A necessidade existe. Embora os aparelhos de ressonância magnética estejam hoje disponíveis nos maiores hospitais e centros urbanos do país, há uma carência grande em nível nacional. Além disso, as empresas fabricantes no mundo todo se contam nos dedos, o que torna esse mercado uma espécie de oligopólio, em que os aparelhos custam bem mais do que poderiam, em média cerca de US$ 1 milhão cada.
O plano do CNPEM é desenvolver a tecnologia nacionalmente e incluir inovação com enfoque na demanda médica nacional, como um sistema de refrigeração que dispensa o hélio líquido –componente que encarece os atuais aparelhos.

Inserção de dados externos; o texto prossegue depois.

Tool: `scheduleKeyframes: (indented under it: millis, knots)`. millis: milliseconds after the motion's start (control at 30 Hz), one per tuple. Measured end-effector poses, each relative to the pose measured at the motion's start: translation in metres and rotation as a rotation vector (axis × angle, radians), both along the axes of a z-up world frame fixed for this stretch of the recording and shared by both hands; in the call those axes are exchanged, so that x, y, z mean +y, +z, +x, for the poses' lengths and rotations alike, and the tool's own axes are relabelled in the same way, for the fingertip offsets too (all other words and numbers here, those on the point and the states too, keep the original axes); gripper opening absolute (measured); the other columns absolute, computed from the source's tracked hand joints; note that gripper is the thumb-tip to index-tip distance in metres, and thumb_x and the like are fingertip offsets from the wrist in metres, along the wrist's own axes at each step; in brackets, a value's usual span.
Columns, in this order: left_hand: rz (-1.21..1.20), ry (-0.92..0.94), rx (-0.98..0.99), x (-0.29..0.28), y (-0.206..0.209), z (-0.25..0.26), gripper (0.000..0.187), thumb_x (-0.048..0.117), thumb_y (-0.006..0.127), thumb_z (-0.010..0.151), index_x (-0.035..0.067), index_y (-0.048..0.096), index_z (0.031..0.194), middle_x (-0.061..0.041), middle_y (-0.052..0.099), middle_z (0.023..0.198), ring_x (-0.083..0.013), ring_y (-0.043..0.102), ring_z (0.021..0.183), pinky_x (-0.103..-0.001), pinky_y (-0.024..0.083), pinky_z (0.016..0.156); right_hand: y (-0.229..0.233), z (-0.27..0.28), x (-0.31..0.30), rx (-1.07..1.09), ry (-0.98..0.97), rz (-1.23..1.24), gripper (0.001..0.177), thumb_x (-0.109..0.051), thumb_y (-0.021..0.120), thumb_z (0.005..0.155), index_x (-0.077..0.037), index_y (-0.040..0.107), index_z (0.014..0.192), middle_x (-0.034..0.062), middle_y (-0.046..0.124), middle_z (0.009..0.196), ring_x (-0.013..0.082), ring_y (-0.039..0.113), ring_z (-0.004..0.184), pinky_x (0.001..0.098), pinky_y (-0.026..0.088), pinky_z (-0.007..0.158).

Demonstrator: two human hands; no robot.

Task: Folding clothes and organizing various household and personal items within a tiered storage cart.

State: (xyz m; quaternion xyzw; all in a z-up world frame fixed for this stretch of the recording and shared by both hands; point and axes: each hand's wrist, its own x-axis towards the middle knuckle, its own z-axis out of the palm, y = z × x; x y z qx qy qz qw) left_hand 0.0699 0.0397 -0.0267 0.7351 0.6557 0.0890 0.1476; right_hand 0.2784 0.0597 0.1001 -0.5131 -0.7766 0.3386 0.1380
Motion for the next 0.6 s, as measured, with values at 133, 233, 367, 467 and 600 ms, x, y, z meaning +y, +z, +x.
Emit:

Uma vez concluída a concepção, o projeto será patenteado e então licenciado, para que a indústria possa assumir a fabricação em série. “Não vamos simplesmente transferir para uma única empresa, porque aí ela pode ser simplesmente engolida por outra maior, e voltamos ao mesmo problema”, diz Citadini.
Da bancada do laboratório ao hospital ainda há um longo percurso que, mesmo sem sobressaltos, consumirá vários anos. Mas é assim que funciona o desenvolvimento tecnológico, e daí que vem a necessidade de investimento constante e com visão de longo prazo, para que projetos como esse possam impactar positivamente na sociedade. Tudo começa com pesquisadores encantados, diante de um público intrigado, com as perspectivas geradas por um insondável acelerador de partículas.
O jornalista visitou a escola a convite do CNPEM (Centro Nacional de Pesquisa em Energia e Materiais).